15:名無しNIPPER[saga]
2018/02/19(月) 02:23:41.44 ID:PL9Xl9Ik0
結局、お腹は空いてないと思っていたのにケーキもコーヒーもぺろっと胃袋に収まってしまった。
やばいな、今日は帰ったら走ろう。
タイミングを見て、ユイちゃんが再び席に近づいてきた。
「お皿とカップ、お下げしてもよろしいですか?」
「あ、お願いします」
「この後、何かされるんですか? ご予定は?」
「うーん、古本屋に行って漫画漁ろうかなって。さっきの漫画読んでたら、他も読みたくなっちゃって」
そう言うと、「もう読んだんですか?」って驚かれちゃった。
本読むの、早いんだよね、俺。速読が得意って言ったら聞こえはいいけど、要は流し読みってことなんだけど。
おかげで受験の国語と英語は時間に困ることはなかったね。
「ああ、うん。読んじゃったから……あ、そうだ」
向かいの椅子に置いてたリュックに手を伸ばし、漫画を取り出す。
「良かったら、あげるよ」
「えっ、本当ですか? でも、頂くなんてそんな、悪いです」
何ていい子なんだ。やっぱり天使、ユイちゃん、俺が死んだらお迎えに来るのは君であってほしい。
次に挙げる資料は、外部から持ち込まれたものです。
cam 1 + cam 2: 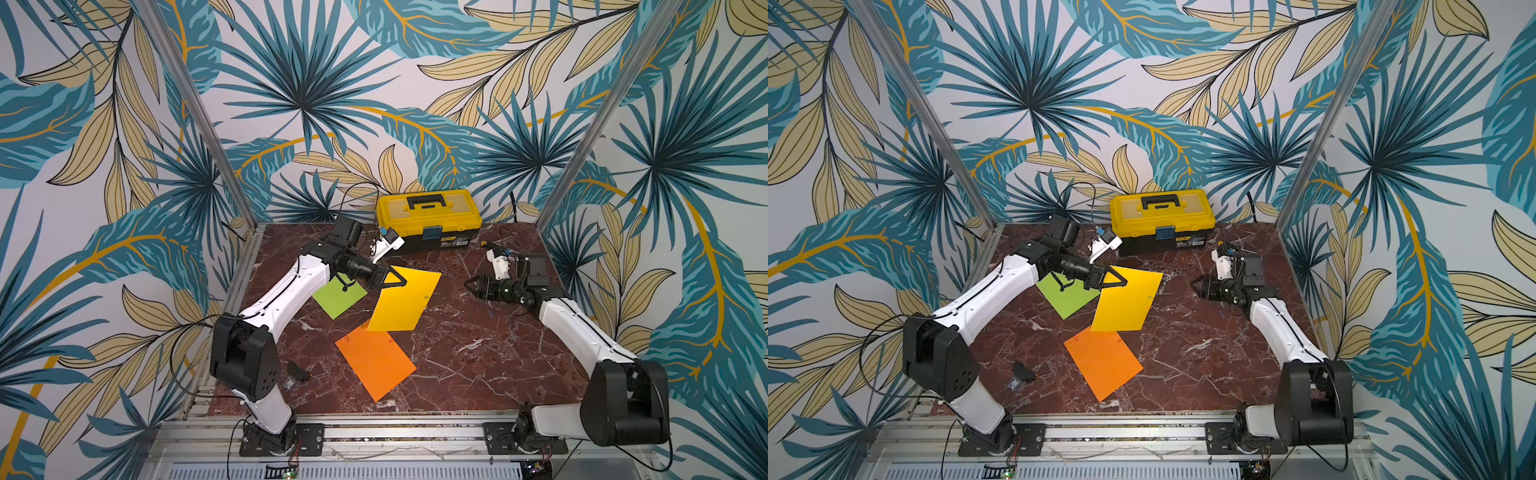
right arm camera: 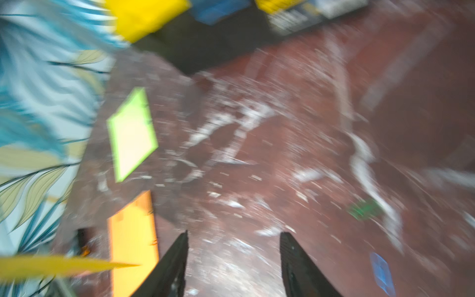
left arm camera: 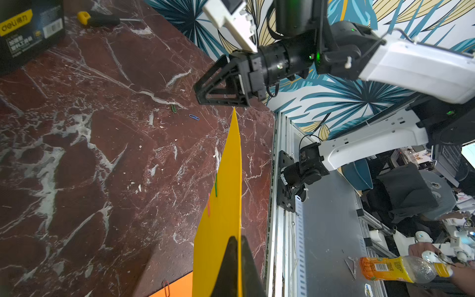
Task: Unclip the paperclips from the documents
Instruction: Place the paper clip at the center of the board, then adjust the document.
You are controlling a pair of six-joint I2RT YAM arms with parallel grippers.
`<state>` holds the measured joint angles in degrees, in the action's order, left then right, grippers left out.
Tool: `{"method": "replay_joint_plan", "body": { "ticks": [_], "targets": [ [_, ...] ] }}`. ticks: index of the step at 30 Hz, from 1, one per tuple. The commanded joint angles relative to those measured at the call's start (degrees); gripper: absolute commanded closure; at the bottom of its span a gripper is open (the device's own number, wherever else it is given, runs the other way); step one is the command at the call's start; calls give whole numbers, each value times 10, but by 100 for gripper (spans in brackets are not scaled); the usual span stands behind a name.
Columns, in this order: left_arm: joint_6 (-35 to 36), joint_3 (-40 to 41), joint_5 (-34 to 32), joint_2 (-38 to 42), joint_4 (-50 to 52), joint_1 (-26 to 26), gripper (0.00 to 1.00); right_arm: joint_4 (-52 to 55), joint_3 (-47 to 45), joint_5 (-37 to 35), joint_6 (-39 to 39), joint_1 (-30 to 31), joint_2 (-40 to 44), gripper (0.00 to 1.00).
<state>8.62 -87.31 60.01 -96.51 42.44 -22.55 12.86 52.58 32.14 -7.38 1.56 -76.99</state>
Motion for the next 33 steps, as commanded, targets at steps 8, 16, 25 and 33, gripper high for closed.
{"method": "replay_joint_plan", "body": {
  "ticks": [8,16,25,33],
  "targets": [
    [-4,-24,58,24,-22,19,100,-158,3,235,26,76,6,28],
    [-9,-30,69,25,-22,19,100,-296,17,284,-51,102,-52,27],
    [-10,-29,70,29,-23,18,100,-505,20,359,-192,131,-115,29],
    [-5,-32,64,22,-23,21,100,-536,7,370,-229,135,-115,54]
  ]
}}
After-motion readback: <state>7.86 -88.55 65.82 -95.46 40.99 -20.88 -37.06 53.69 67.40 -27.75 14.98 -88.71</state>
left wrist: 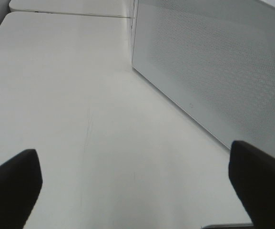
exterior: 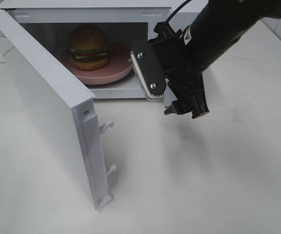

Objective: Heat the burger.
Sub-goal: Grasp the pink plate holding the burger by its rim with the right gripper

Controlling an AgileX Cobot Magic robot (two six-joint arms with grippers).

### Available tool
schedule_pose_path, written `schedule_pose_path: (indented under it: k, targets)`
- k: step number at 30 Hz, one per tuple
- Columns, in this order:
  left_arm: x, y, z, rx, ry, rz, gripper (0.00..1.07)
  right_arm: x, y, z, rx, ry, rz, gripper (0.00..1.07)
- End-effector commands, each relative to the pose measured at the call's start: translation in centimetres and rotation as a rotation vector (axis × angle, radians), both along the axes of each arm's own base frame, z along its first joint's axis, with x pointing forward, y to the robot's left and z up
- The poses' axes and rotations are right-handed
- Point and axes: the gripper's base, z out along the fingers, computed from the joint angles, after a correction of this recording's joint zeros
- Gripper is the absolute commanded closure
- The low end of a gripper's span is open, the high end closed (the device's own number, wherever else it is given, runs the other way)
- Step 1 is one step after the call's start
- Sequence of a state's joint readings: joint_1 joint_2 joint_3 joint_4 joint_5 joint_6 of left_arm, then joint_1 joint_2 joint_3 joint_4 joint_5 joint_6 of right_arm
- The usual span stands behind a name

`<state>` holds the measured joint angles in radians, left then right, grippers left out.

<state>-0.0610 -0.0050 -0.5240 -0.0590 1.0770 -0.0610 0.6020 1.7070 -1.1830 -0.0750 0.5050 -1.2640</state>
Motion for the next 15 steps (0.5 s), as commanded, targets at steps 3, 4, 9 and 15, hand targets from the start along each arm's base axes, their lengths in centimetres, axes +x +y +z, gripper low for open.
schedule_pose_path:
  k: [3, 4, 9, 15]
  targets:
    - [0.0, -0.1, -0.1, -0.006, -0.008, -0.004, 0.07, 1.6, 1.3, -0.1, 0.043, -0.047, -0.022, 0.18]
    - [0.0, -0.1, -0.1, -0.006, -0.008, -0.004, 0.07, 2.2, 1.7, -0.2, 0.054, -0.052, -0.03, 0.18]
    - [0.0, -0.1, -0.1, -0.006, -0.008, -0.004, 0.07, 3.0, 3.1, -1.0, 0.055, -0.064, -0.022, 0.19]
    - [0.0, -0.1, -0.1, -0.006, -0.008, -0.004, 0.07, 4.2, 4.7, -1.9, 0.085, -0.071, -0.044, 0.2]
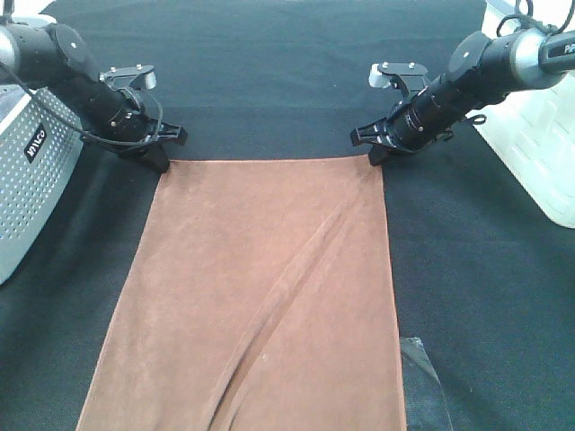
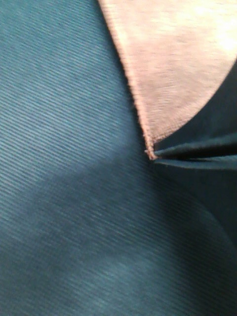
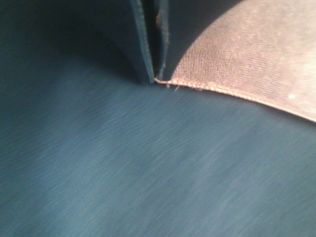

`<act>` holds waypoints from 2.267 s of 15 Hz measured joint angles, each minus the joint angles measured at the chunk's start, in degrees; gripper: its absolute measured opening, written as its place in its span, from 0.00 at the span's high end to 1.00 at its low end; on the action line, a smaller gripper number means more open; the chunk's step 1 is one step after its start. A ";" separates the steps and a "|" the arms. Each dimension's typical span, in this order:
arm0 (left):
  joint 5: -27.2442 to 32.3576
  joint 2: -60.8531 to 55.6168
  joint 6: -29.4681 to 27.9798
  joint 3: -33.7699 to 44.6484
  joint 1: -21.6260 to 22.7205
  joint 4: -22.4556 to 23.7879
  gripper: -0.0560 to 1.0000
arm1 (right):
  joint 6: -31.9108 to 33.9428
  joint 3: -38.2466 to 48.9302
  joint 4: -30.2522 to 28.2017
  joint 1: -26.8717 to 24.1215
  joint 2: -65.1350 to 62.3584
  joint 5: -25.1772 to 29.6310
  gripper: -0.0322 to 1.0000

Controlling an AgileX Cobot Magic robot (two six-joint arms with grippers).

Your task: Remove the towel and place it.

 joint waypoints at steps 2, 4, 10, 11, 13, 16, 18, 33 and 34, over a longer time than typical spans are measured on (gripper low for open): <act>-3.95 0.34 1.20 -0.11 -0.69 0.00 0.95 | 0.00 -2.98 -3.44 0.00 1.20 -2.23 0.97; -8.14 1.20 1.38 -0.92 -1.09 -0.11 0.95 | -1.89 -3.84 -5.84 0.11 1.32 -5.39 0.97; -8.82 9.63 1.20 -17.59 -1.95 3.38 0.95 | -12.15 -3.84 -6.70 0.23 1.32 -16.44 0.97; -8.82 11.06 1.15 -19.71 -1.95 3.44 0.95 | -12.26 -3.84 -6.30 0.23 1.32 -18.11 0.97; -10.66 13.46 1.03 -23.72 -2.35 3.78 0.95 | -12.38 -4.30 -4.01 0.23 2.52 -22.86 0.97; -16.73 14.67 -1.09 -24.92 -3.38 7.85 0.95 | -12.38 -6.42 -2.58 0.23 5.44 -26.30 0.97; -21.20 15.24 -4.93 -24.92 -3.67 10.77 0.95 | -12.38 -11.46 -1.89 0.23 8.08 -26.81 0.97; -37.76 21.49 -6.47 -24.98 -4.24 14.09 0.95 | -8.42 -24.87 1.09 0.52 19.94 -29.97 0.97; -37.76 21.49 -6.47 -24.98 -4.24 14.09 0.95 | -8.42 -24.87 1.03 0.52 20.11 -29.97 0.97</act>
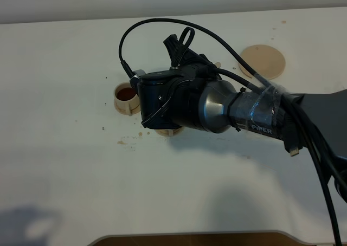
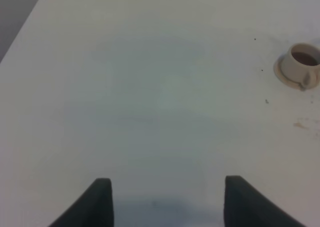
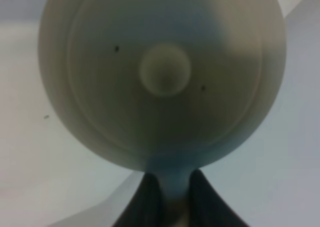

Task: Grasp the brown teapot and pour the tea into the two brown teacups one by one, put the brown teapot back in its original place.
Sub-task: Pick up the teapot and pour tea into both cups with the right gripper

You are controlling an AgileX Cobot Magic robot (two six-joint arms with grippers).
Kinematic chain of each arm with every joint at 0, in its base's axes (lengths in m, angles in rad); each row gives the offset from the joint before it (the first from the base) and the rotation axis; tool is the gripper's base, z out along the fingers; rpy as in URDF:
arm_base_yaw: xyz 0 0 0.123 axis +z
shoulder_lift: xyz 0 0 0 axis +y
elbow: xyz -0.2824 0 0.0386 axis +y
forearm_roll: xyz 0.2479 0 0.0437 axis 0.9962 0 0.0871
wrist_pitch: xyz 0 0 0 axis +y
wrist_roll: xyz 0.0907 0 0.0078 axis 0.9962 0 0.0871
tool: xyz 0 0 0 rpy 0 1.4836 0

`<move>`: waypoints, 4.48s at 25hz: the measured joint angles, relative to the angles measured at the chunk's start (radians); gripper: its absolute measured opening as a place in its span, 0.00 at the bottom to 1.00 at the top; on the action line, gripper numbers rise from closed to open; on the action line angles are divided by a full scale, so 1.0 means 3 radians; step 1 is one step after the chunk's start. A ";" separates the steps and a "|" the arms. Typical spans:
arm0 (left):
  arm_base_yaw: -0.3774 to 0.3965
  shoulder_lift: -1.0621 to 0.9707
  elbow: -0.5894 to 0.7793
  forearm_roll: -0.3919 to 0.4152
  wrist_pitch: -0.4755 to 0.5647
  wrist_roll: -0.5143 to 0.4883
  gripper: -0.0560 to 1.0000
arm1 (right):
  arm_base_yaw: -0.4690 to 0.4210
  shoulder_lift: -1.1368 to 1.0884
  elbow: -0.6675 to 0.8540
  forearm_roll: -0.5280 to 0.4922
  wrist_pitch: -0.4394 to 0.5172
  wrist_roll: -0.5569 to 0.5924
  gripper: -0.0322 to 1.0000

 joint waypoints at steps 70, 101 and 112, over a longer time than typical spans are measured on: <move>0.0000 0.0000 0.0000 0.0000 0.0000 0.0000 0.52 | 0.0100 0.0064 0.0003 -0.0398 -0.0103 -0.0420 0.15; 0.0000 0.0000 0.0000 0.0000 0.0000 0.0000 0.52 | 0.0138 0.0064 0.0003 -0.0421 -0.0103 -0.0479 0.15; 0.0000 0.0000 0.0000 0.0000 0.0000 0.0000 0.52 | 0.0049 0.0064 0.0003 -0.0110 0.0075 0.0175 0.15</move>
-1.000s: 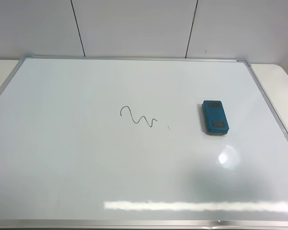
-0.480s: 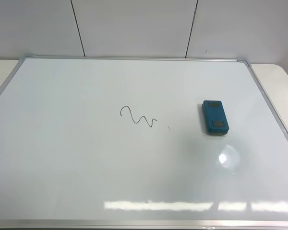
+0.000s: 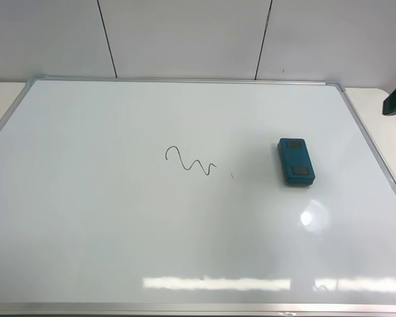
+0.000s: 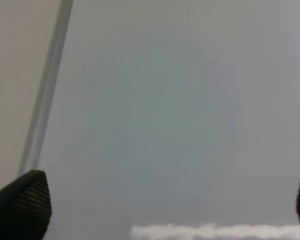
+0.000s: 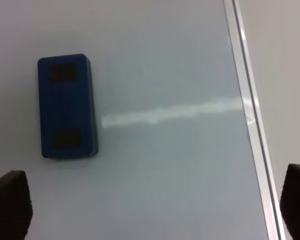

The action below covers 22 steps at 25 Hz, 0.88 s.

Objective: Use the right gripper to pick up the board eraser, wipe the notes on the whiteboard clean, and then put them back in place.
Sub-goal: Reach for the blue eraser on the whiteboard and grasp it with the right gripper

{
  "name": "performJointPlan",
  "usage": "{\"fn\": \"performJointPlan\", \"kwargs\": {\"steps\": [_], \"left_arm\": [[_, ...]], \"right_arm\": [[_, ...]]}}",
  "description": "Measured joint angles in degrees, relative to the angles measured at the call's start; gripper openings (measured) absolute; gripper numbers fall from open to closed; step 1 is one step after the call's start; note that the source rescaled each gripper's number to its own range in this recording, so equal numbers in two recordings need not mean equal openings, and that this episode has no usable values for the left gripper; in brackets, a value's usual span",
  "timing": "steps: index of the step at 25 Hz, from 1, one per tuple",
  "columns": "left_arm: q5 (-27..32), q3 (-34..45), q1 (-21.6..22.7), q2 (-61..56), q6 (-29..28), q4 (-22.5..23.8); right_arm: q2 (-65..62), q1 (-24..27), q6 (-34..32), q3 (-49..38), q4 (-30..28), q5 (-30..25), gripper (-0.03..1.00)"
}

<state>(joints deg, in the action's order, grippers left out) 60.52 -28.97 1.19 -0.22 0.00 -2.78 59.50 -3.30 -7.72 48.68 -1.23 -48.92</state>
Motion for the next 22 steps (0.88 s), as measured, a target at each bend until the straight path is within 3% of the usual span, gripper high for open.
{"fn": "performJointPlan", "kwargs": {"steps": [10,22], "left_arm": [[0.00,0.00,0.00,0.00,0.00,0.00],[0.00,0.00,0.00,0.00,0.00,0.00]], "right_arm": [[17.11,-4.86,-1.73,1.01,0.00,4.49,1.00],[36.07,-8.33,-3.24,13.22,1.74,3.81,1.00]]}}
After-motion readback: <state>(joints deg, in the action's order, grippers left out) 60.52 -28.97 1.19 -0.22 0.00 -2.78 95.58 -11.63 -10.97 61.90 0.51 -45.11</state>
「それじゃ、貸すことにするから。次に会うときに返してくれたらいいから」
要するに、また来るねってことなんだけど。こうやって沼にハマっていくんだろうな。カモが一匹。
「はい! ありがとうございます! その時は、私のお勧めもおお貸ししますね」
「良いの? ありがとう!」
そこから彼女は、俺がどんな漫画を好きなのか、何で少女漫画を読むのかなどを一通り聞いてから、いくつか候補をあげてくれた。
「あ、それは読んだことない」
「めっちゃ面白いんですよ! じゃあ、ロッカーに置いときますね! いつお帰りになってもお渡しできるように!」
興奮気味に、少し言葉も砕けてそう言ってくれた。いやもう、気持ちだけで嬉しいよ、ぼかぁね。
「それじゃ、お会計お願いしても良いですか?」
話が尽きなくなりそうだから、楽しいけどそろそろ帰ることにしようと思う。お客さんも増えてきたっぽいしね。
料金も……普通にカフェでお茶したくらいの金額だった。たぶん、女子大生の大半が好きなおしゃれコーヒーチェーンでケーキとコーヒー飲むのと一緒くらい。
良心的な価格設定とコスパに驚きながら、それでこんなに可愛い子たちが接客してくれるんなら繁盛するよなぁなんて。
コートに袖を通し、入口に向かうとミヤビさんも近づいてきた。
「またのお帰り、お待ちしております」
さっきも浮かべてた、少し意地悪そうな笑顔だ。この人、そういう表情が本当によく似合う。
それとは対照的に、ユイちゃんはというと。天使のような笑顔「また絶対来てくださいね! 漫画楽しみです!」って言ってくれるもんだから、もう絶対くるしかないなこれ。
ぺこって頭を下げながら背中を向けると、二次元でしか聞いたことのない言葉が聞こえてきた。